* **WORK TASK**: Between the line containing "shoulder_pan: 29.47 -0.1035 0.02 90" and the line containing "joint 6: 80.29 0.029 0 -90" lies a run of lines; give that run again exactly, with both of those lines, and nothing else from the entries below.
══ INPUT ══
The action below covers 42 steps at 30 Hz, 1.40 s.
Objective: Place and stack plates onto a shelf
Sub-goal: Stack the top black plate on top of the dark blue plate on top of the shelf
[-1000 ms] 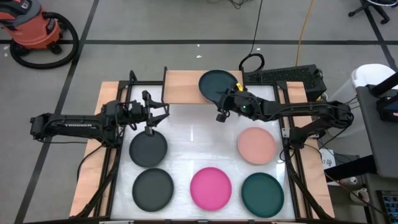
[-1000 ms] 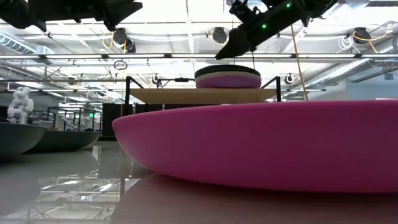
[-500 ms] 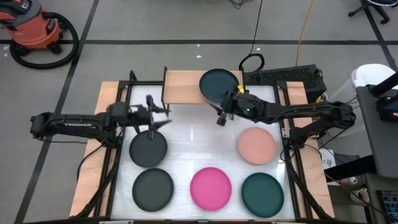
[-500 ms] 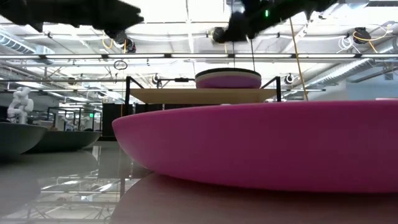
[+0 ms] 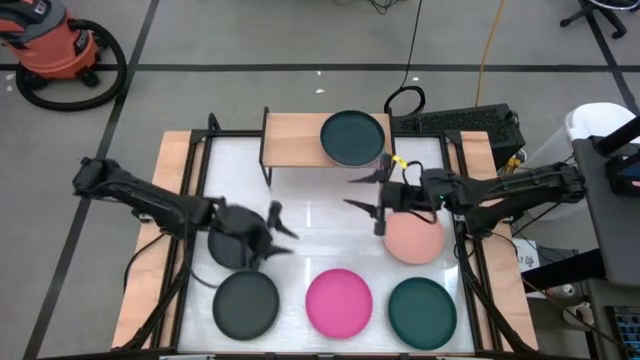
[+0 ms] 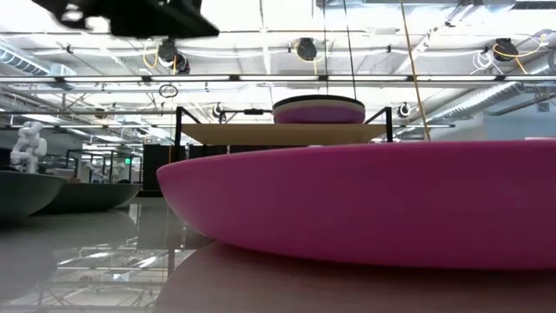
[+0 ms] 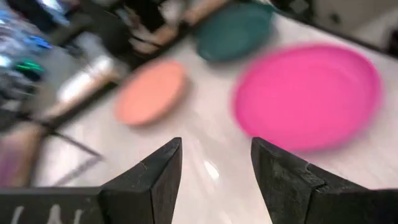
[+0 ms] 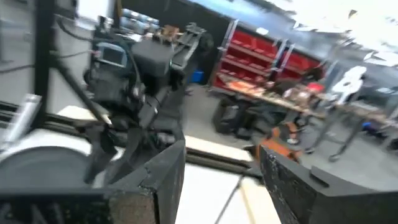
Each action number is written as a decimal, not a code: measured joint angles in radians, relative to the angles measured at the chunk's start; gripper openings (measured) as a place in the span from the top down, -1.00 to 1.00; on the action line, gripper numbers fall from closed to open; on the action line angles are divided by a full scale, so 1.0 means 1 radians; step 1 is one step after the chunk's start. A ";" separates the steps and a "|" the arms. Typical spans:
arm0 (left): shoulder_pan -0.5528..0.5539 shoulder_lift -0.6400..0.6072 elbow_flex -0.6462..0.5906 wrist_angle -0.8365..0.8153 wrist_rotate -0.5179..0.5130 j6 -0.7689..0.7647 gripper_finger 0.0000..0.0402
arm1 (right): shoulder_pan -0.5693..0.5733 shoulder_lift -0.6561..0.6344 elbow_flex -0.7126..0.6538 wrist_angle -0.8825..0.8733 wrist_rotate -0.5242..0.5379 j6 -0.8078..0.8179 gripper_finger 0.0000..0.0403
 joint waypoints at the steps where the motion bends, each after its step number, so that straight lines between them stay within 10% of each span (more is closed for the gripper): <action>1: -0.021 0.027 0.004 -0.019 -0.002 -0.004 0.02 | 0.014 -0.014 0.000 -0.022 0.000 0.022 0.07; 10: -0.207 0.159 0.046 -0.216 -0.154 -0.112 0.02 | 0.119 -0.058 -0.058 -0.082 0.003 0.119 0.07; 17: -0.201 0.158 0.179 -0.684 -0.280 -0.640 0.02 | 0.129 -0.057 -0.157 0.067 0.005 0.113 0.07; 27: -0.126 0.206 0.172 -0.782 -0.211 -1.010 0.02 | 0.129 -0.058 -0.216 0.164 0.007 0.102 0.07; 42: -0.075 0.340 0.172 -0.823 -0.208 -1.115 0.02 | 0.129 -0.057 -0.217 0.149 0.006 0.116 0.07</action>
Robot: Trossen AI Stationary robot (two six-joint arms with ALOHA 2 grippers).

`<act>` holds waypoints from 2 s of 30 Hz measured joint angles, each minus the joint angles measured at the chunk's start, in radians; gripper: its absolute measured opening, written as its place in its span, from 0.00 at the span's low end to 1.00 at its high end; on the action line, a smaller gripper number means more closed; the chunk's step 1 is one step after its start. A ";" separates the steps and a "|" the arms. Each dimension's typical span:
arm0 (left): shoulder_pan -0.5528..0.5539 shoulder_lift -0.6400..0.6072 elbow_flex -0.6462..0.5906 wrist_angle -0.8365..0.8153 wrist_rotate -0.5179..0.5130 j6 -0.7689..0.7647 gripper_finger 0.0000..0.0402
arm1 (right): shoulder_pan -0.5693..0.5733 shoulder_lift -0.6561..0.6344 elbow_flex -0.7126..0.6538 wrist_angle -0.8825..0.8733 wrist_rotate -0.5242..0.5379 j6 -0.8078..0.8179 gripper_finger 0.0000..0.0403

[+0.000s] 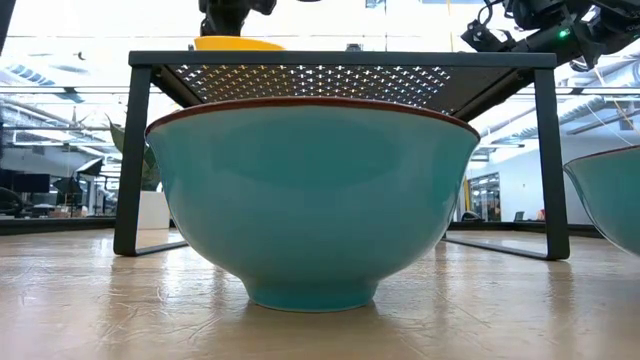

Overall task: Pick & Place Mini bowls
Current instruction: Stack the left yellow bowl on top of the yellow bowl on the shelf

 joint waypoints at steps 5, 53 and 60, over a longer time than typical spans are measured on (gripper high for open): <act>0.000 0.000 -0.022 0.033 0.000 0.003 0.02 | 0.000 0.000 0.000 -0.001 0.000 0.000 0.39; -0.035 -0.008 0.031 0.123 -0.084 0.221 0.57 | 0.000 0.000 0.000 -0.008 0.000 0.000 0.39; -0.118 -0.002 0.014 0.103 -0.156 0.491 0.50 | 0.000 0.000 0.000 -0.008 0.000 -0.001 0.39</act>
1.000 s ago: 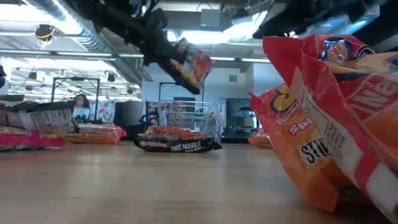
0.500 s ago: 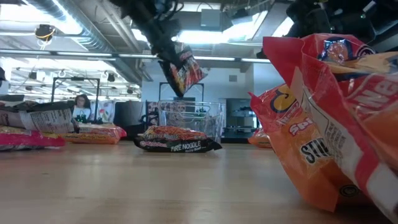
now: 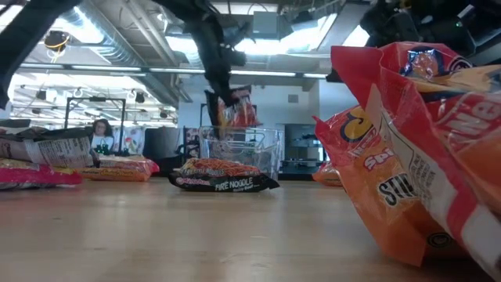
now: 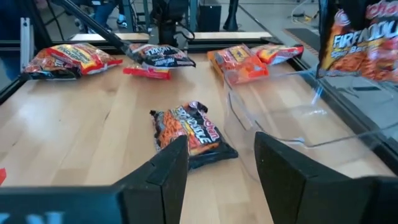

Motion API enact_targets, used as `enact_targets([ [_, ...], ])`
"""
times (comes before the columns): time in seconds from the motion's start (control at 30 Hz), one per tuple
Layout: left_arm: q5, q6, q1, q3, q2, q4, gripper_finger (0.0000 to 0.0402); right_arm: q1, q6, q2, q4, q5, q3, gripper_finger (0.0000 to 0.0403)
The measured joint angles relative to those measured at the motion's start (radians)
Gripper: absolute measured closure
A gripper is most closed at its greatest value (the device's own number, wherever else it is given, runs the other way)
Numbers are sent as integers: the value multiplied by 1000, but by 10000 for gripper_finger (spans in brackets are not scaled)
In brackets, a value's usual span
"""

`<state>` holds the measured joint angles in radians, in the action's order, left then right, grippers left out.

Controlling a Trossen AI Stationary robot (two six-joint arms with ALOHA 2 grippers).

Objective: Sort Maruchan noodles
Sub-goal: Put the black noodle pack into the top transparent bin

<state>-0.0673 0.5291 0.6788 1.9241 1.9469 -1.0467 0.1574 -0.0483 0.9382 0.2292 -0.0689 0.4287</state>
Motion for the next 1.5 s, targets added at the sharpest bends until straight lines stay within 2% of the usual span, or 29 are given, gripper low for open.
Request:
enact_targets([
  [0.23,33,72,0,3,99,-37,321,0,61,0,8,40,-42,240],
  [0.57,57,104,13,3,210,10,321,0,71,0,29,41,-46,240],
  [0.93,56,164,13,2,244,60,319,0,82,0,31,40,-46,240],
  [1.3,66,184,13,2,246,71,257,0,82,0,30,32,-46,240],
  [1.5,174,165,9,9,246,70,247,0,96,0,30,32,-46,240],
])
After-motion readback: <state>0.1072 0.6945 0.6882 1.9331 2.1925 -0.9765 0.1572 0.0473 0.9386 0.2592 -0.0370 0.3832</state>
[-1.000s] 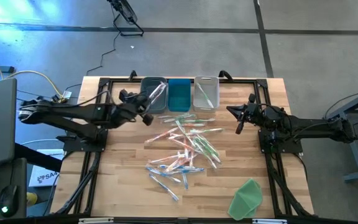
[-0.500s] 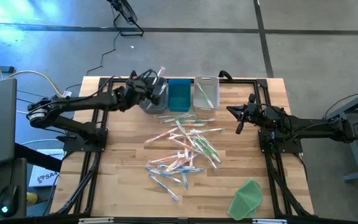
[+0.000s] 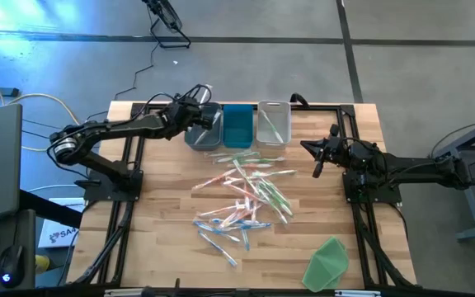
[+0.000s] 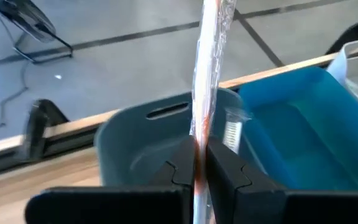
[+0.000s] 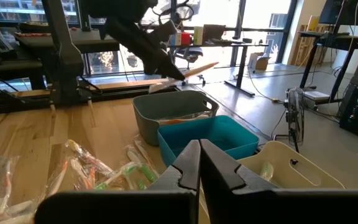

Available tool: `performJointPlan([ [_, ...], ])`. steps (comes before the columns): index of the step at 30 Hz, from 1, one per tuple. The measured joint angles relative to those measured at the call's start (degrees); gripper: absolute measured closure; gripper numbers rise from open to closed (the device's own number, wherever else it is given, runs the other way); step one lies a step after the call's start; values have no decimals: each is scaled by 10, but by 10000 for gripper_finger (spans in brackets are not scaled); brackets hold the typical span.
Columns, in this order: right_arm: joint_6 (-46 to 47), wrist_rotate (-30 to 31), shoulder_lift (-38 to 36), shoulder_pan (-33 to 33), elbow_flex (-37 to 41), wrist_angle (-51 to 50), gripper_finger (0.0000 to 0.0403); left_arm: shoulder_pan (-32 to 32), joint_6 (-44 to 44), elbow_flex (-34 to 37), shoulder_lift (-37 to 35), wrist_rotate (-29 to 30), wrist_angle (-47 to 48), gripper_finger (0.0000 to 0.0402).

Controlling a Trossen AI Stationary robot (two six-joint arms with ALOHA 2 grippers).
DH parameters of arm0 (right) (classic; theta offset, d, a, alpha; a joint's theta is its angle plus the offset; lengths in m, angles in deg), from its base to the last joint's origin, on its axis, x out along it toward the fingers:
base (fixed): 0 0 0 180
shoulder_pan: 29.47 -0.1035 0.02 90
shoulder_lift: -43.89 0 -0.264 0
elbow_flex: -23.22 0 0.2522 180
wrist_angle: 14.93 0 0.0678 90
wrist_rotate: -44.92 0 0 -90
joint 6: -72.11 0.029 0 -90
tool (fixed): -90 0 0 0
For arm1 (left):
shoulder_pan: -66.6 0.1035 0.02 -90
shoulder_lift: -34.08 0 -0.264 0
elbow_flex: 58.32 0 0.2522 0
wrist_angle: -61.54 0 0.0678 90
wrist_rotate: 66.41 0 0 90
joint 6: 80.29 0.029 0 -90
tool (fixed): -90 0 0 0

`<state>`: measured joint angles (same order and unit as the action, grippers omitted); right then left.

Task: Pick & Place Toothbrushes
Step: Put the orange toothbrush into the dark blue bin, then put the green toothbrush into the white bin

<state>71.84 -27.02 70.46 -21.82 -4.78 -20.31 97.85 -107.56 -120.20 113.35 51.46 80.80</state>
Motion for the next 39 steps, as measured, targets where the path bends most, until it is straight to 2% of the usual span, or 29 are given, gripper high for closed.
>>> performJointPlan([
  [15, 0, 0, 0, 0, 0, -7, 401, -1, -40, 0, 79, -8, -34, 387],
  [28, 0, 0, 0, 0, 0, -10, 401, -1, -56, 0, 89, -20, -24, 383],
  [31, 0, 0, 0, 0, 0, -10, 401, -1, -61, 0, 89, -20, -23, 359],
  [39, 0, 0, 0, 0, 0, -10, 401, -1, -79, 0, 88, -20, -20, 254],
])
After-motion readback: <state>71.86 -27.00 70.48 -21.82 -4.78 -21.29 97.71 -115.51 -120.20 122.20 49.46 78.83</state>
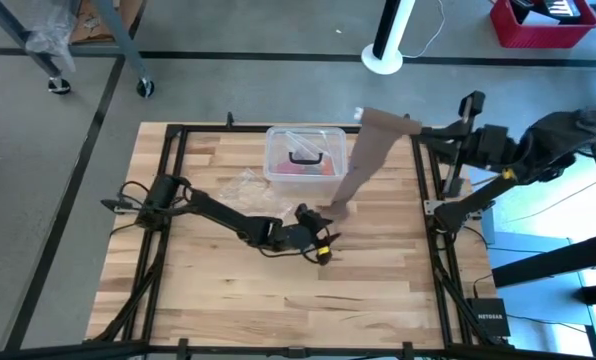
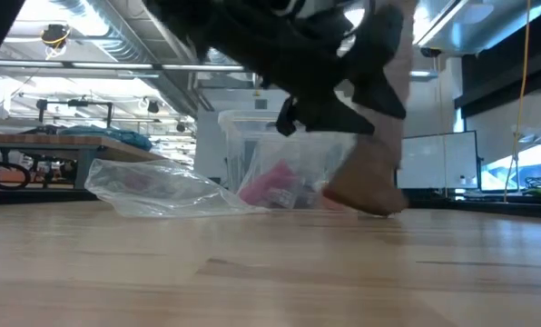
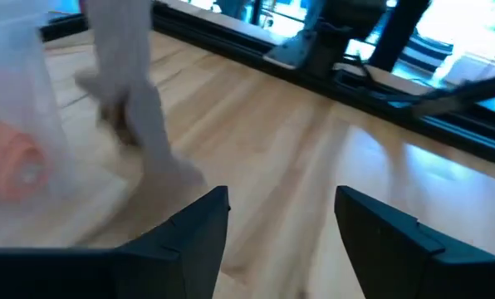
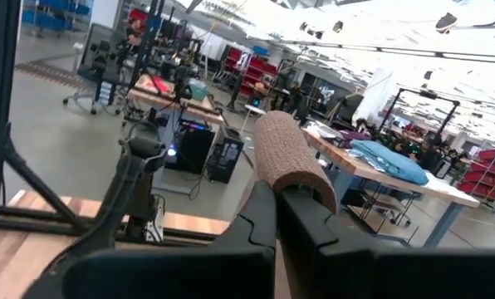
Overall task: Roll bandage
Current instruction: Roll the brown bandage
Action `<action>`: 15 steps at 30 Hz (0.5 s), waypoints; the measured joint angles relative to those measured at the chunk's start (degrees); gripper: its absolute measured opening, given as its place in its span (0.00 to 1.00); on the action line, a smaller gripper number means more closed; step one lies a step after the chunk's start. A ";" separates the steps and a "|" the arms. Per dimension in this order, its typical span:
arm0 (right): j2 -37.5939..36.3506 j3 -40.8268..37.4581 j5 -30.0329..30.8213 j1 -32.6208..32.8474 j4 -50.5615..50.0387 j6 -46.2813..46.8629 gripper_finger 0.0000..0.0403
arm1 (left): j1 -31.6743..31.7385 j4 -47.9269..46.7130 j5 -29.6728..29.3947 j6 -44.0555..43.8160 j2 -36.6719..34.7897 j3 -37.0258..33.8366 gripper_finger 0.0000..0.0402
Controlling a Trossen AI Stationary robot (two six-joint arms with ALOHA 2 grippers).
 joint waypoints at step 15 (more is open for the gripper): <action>2.22 -0.02 0.00 0.00 0.93 -2.13 0.01 | -1.18 -11.18 -0.49 4.56 -0.48 0.15 0.51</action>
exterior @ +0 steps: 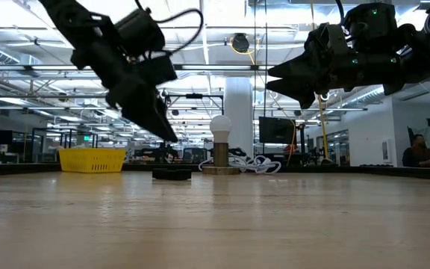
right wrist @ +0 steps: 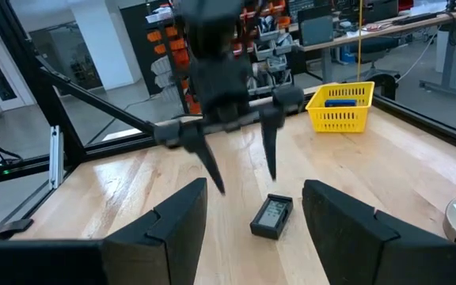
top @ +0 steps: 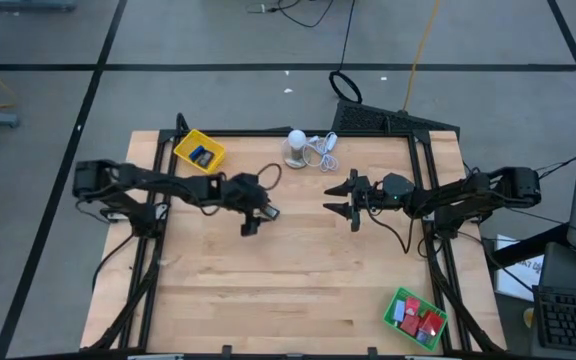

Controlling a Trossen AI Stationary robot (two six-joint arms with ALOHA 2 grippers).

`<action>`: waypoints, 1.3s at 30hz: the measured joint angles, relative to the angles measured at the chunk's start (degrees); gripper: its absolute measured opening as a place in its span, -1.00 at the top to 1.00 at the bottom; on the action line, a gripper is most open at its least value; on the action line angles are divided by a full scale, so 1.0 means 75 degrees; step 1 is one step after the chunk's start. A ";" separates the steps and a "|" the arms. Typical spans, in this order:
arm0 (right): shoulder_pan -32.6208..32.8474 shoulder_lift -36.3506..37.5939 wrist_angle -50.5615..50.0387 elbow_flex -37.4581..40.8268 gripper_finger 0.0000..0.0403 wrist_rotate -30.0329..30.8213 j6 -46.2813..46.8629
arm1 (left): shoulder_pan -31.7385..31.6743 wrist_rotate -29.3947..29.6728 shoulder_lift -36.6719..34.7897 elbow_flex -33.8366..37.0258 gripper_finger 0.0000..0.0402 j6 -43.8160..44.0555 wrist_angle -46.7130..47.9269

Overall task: Pick & Place Office items
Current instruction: Put the black digital clock into the yellow bin

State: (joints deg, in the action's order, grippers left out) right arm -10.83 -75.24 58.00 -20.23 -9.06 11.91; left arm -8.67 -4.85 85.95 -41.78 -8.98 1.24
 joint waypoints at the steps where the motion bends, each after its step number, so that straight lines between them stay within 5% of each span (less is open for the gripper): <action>1: 0.0000 0.0000 0.0000 0.0000 0.03 -0.0002 0.0001 | 0.0022 0.0048 0.0189 0.0000 -0.43 -0.0026 -0.0056; 13: 0.0000 0.0000 -0.0003 0.0000 0.03 0.0000 0.0004 | 0.0018 0.0641 0.1656 -0.0010 -0.42 -0.0359 -0.0833; 22: 0.0000 0.0000 -0.0003 0.0000 0.03 -0.0001 0.0004 | -0.0066 0.0684 0.1841 -0.0017 -0.39 -0.0331 -0.1007; 32: -0.0002 0.0000 -0.0003 0.0000 0.03 0.0000 0.0007 | -0.0066 0.0655 0.1856 -0.0009 0.27 0.0038 -0.1169; 39: -0.0003 0.0000 -0.0002 0.0003 0.03 -0.0003 0.0080 | -0.0100 0.1388 0.1078 -0.0018 0.32 0.0351 -0.0919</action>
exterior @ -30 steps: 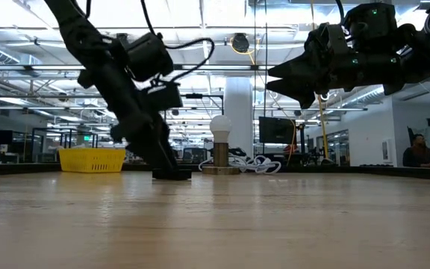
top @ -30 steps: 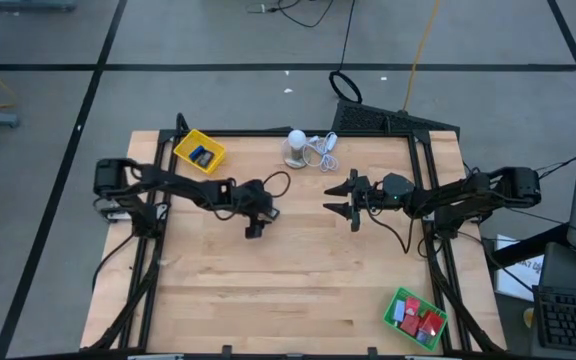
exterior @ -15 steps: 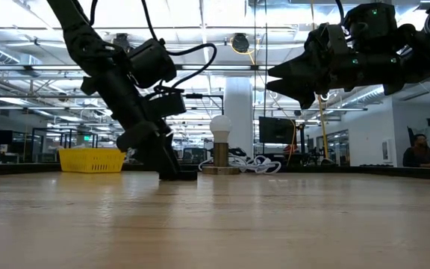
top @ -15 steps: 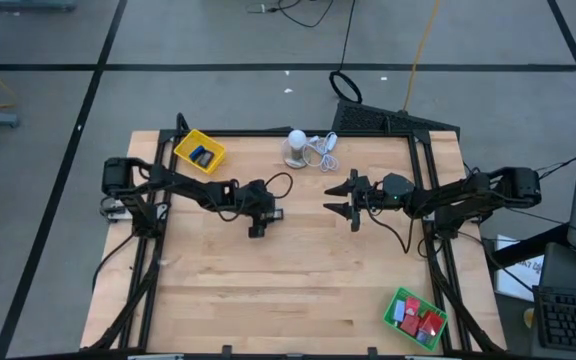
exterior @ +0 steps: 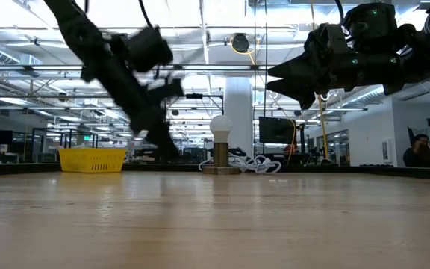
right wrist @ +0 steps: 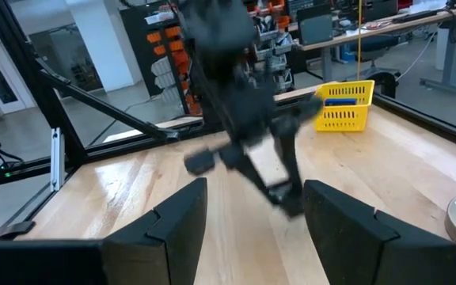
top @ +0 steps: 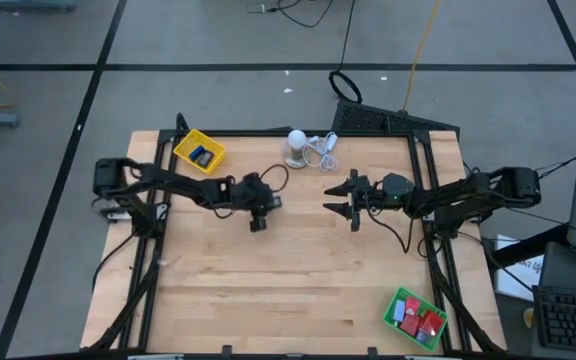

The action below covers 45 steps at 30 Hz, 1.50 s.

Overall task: Pick & Place Office items
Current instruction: Put the black digital clock into the yellow bin

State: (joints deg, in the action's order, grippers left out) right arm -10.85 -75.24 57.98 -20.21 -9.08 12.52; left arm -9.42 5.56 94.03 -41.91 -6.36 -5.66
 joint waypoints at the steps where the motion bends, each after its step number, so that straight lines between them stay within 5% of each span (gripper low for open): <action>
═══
* **PROBLEM SOLUTION**:
shoulder_pan: 29.47 -0.1035 0.02 90
shoulder_lift: -43.89 0 -0.264 0
elbow_flex: -23.22 0 0.2522 180
wrist_angle: 14.93 0 0.0678 90
wrist_rotate: -44.92 0 0 -90
joint 6: -72.11 0.029 0 -90
tool (fixed): -90 0 0 0
For arm1 (left):
shoulder_pan: -66.6 0.1035 0.02 -90
shoulder_lift: -34.08 0 -0.264 0
elbow_flex: 58.32 0 0.2522 0
wrist_angle: -61.54 0 0.0678 90
wrist_rotate: 66.41 0 0 90
joint 6: 80.29 0.029 0 -90

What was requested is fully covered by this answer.